Well, Keith, I have always loved you. I've never shouted about it, but now the words are here, on the paper. Put them in frame if you like, copy them a thousand times, and stick them to trees. Take out an ad at the ground; tell the world that I love you, Keith, and that the greatest joy of my life has always been knowing that you love me back.

I'll be yours always,

Michael

THE SECOND NIGHT
CHAPTER FIVE
HUGH

‘Hello?' I let myself in and listen. And to my relief I discover there is no one else here, except for the cat – the only gift I have ever been given that I cannot return. The girl that stayed the night, a nice-enough girl called Joy, has let herself out and gone. I'd been worrying all day that she might have decided to stay and cook me something in a wok, because a lot of single women seem to like to cook things in woks, but she's gone.

The cat sits on the bottom step and regards me with a take-it-or-leave-it indifference. So deeply black that he almost has no edges, no features apart from his luminous green eyes, he regards me with what seems to be a habitually deep dissatisfaction.

‘Jake.' I nod at him politely as I go into the kitchen. It was never me that wanted a cat, it was Melanie, an ex-girlfriend who assured her permanent place in my life by leaving me this pet behind when she left. She bought Jake for me for Christmas as a surprise, a tiny black mass of fluff in a cardboard box. She cried when I said that I really didn't want a cat, and that actually I was a bit allergic. She cried and wept – big snotty, raspy sobs – so I gave in, thinking that after a couple of weeks I could take him to a shelter and pretend he'd been run over. But, as it turned out, Jake lasted longer than Melanie. I was just getting used to him when one night she said she couldn't bear my cold-hearted indifference for a moment longer, and stormed off to find the happiness she claimed to deserve. And I thought, am I really that much of a git? Because I don't feel that way inside; I feel like I have a regular warm-blooded beating heart. Although I wasn't that sorry to see her go; in actual fact, I was kind of relieved. But anyway, I thought I'd keep the cat, just to show the world that I do have a heart, should they care to look.

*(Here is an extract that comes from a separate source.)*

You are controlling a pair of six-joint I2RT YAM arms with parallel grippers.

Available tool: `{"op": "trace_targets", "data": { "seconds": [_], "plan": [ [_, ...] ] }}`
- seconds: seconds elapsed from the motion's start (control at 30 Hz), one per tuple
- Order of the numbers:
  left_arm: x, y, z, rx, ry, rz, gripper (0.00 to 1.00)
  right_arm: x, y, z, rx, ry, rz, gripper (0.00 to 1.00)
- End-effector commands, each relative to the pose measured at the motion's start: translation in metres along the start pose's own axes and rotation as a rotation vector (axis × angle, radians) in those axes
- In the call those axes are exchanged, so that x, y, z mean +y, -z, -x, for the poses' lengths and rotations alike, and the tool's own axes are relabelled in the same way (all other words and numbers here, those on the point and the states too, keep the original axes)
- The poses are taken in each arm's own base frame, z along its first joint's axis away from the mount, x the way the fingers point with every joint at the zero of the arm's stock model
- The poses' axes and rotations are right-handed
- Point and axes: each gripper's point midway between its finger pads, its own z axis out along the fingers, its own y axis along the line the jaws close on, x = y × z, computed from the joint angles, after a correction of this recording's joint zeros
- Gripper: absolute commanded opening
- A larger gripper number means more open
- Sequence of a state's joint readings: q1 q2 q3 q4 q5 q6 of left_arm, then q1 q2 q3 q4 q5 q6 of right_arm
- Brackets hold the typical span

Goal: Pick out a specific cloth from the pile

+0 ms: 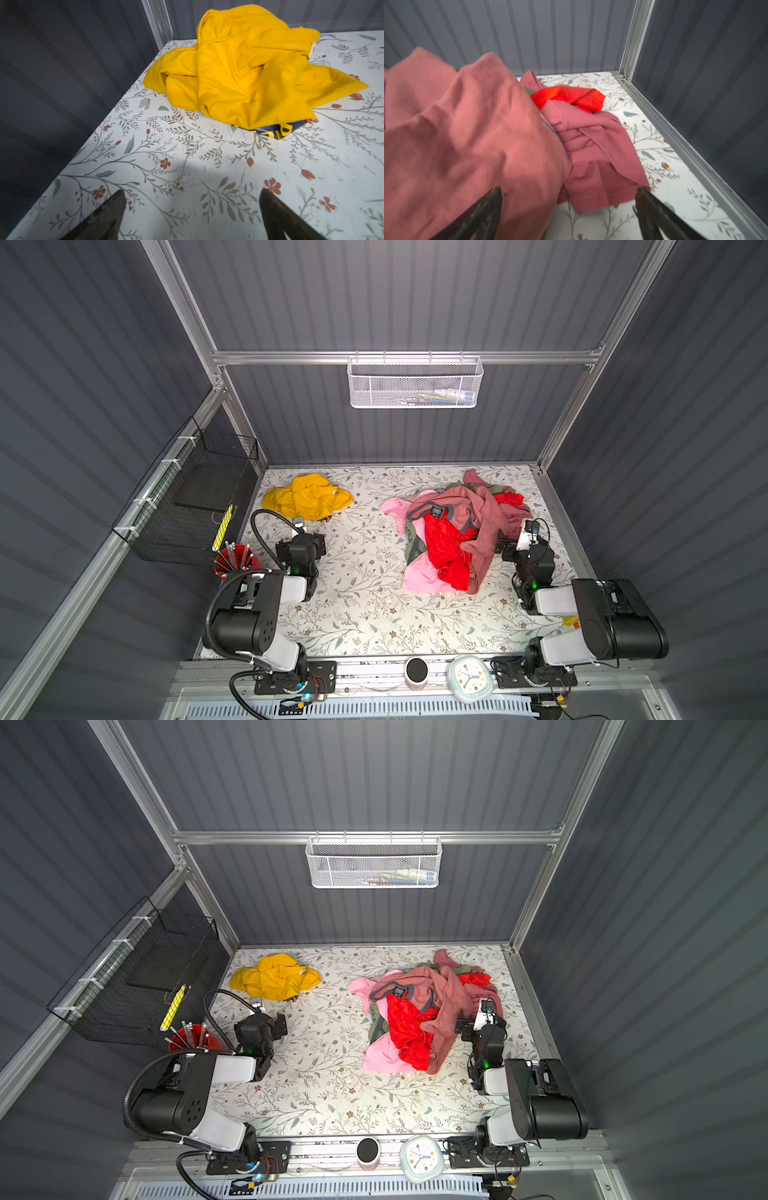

Jake follows me into the kitchen at a slight delay and looks pointedly at his food bowl, prepared for disappointment. Melanie, during her short tenure, bought him all sorts of food, different-coloured gourmet tins, special treats. We had an entire kitchen cupboard devoted to his dietary requirements, which were complex and many. He ate better than I did – mostly because Melanie was one of those very women that love to stir-fry vegetables. I grew up on oven chips. Now, though, since she's no longer cluttering up the fridge, I feed him the tuna every day that I bulk-buy at the supermarket. Take it or leave it. He takes it, and supplements his diet with small birds or mice, which he finds during the night and often brings home to murder in the kitchen. Carole, one of the other curators at work, told me that this means he loves me. I just assume that every mangled animal I sweep into the bin is some kind of death threat. It's safer that way.